═══ Extracted entries ═══

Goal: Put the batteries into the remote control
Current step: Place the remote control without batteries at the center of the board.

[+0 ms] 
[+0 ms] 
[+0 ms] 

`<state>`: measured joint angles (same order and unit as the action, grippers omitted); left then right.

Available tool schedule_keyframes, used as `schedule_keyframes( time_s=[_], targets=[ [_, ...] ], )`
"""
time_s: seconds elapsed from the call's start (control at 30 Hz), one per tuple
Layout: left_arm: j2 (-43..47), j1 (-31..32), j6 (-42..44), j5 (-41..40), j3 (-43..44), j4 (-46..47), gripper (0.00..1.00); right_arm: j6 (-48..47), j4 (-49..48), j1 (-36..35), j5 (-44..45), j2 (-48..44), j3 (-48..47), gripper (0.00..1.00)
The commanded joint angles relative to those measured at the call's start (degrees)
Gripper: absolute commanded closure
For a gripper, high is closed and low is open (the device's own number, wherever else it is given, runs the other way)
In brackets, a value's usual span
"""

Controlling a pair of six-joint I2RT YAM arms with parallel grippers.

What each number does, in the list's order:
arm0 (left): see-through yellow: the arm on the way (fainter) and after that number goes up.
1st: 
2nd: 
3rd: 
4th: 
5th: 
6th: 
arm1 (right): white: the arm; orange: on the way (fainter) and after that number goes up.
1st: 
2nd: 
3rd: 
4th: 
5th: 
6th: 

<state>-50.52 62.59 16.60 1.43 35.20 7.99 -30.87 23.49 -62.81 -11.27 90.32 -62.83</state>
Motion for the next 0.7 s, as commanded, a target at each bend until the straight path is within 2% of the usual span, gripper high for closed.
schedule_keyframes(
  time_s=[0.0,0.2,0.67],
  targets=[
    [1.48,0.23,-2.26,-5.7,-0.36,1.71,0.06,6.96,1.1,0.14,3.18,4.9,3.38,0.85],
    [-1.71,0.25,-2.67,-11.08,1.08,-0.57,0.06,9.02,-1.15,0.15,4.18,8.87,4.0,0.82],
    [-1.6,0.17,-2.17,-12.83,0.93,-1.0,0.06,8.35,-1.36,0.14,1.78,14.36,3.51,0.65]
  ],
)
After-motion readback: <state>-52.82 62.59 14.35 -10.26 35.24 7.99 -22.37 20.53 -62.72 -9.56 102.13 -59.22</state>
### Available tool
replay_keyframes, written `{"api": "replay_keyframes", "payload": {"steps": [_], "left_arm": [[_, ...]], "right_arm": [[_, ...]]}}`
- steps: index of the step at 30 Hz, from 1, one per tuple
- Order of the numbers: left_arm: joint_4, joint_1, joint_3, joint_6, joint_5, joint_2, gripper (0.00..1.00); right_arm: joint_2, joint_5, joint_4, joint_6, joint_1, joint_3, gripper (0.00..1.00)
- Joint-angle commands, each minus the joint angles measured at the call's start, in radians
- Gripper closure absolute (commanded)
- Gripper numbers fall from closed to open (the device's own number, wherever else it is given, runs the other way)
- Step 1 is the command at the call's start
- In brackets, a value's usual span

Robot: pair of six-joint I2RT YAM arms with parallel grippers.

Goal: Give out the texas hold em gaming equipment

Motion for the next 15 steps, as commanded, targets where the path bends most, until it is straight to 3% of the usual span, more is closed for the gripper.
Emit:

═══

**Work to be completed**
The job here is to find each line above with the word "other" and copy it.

**Output for this task**
For a gripper, high is closed and low is open (the device's own number, wherever else it is given, runs the other way)
- Gripper numbers fall from closed to open (the device's own number, wherever else it is given, runs the other way)

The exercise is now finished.